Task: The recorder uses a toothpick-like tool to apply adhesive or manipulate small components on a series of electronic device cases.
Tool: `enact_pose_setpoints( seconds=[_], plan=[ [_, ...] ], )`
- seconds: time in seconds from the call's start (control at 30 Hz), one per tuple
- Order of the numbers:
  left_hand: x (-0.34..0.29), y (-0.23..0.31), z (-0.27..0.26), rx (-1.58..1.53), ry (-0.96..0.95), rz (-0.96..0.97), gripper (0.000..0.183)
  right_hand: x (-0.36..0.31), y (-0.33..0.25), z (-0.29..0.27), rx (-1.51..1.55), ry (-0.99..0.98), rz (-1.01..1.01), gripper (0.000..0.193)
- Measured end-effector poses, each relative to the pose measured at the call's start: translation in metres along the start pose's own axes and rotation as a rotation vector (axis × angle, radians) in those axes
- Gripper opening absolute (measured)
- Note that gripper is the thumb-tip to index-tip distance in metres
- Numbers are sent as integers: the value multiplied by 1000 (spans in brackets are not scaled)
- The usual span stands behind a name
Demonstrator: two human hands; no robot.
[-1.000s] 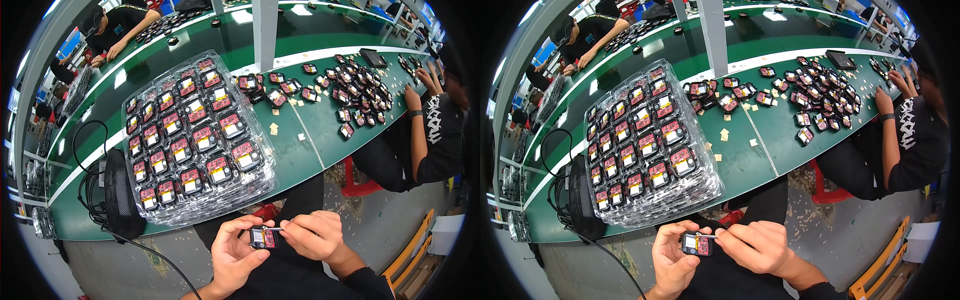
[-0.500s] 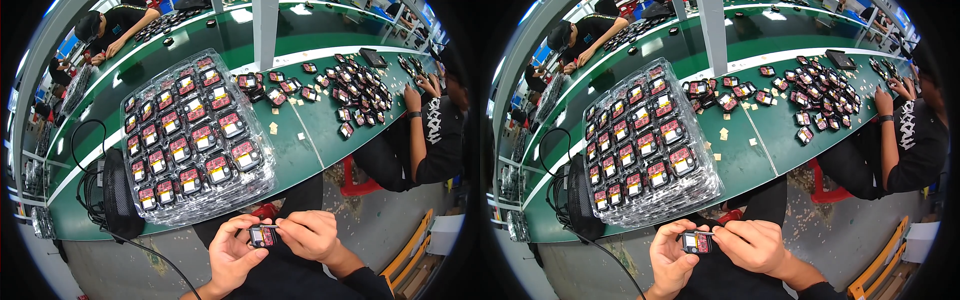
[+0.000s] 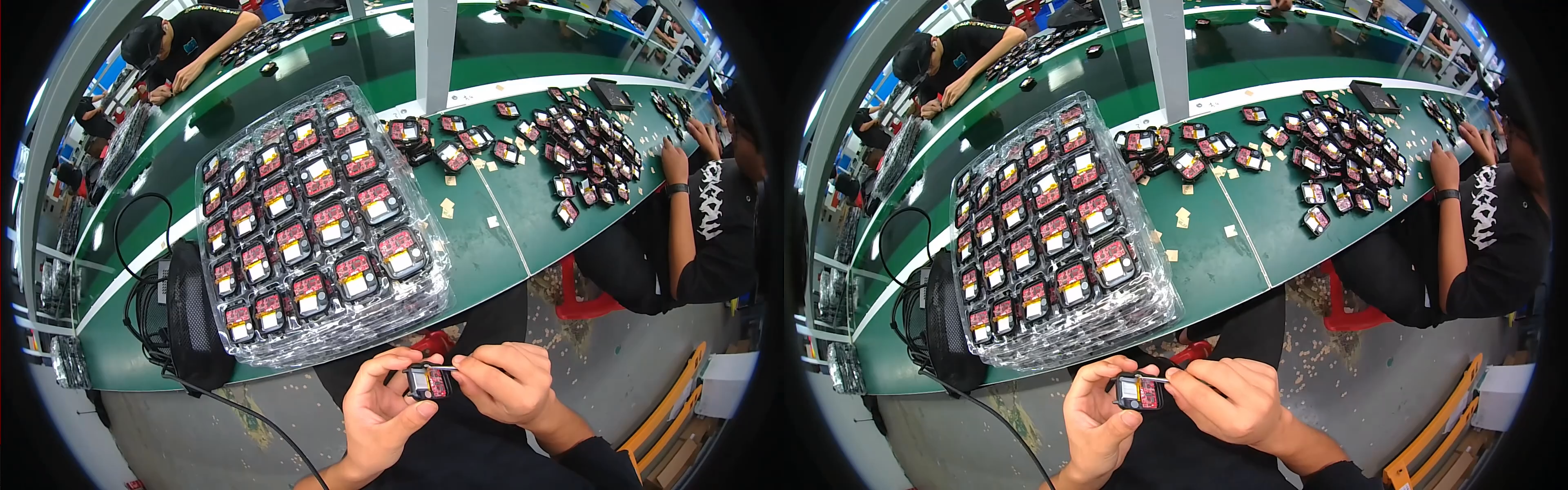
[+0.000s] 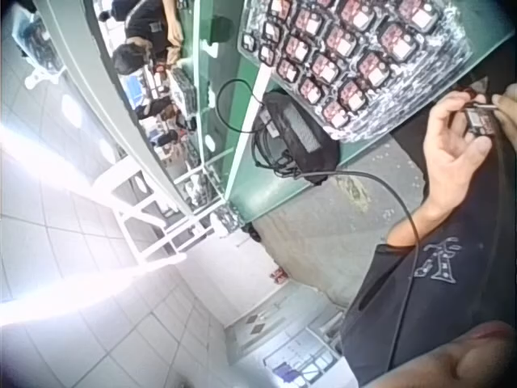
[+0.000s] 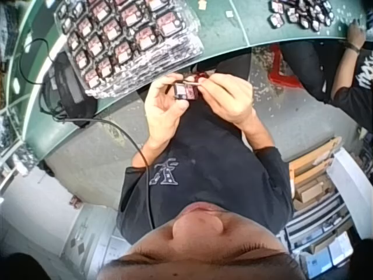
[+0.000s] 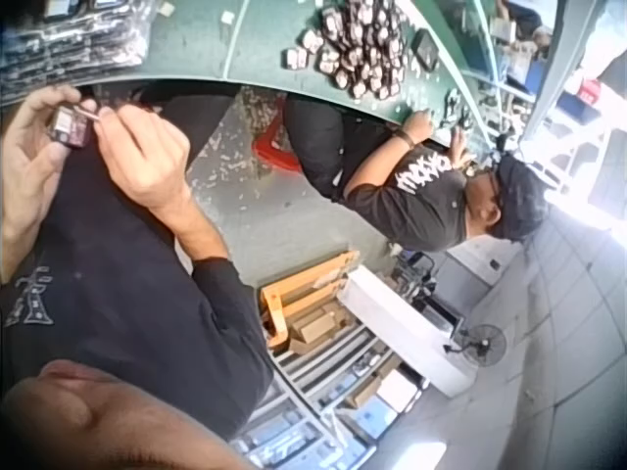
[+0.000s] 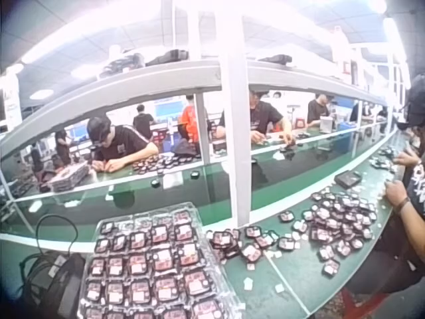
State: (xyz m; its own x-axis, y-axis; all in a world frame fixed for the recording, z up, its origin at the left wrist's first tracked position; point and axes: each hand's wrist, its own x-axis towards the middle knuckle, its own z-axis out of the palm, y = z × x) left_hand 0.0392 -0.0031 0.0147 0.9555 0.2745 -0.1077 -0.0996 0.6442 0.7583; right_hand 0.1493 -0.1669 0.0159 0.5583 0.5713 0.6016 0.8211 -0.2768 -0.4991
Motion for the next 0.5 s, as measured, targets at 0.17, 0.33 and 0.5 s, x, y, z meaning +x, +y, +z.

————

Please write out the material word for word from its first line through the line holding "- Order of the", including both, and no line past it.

* Solution to the exercise *
Task: The recorder uses a toothpick-like tool to apply adhesive or manipulate small components on a series of electronic device cases.
Tool: `enact_pose_setpoints( seconds=[_], plan=[ [_, ...] ], )`
- seconds: time in seconds from the call's start (control at 30 Hz), one per tuple
- Order of the numbers:

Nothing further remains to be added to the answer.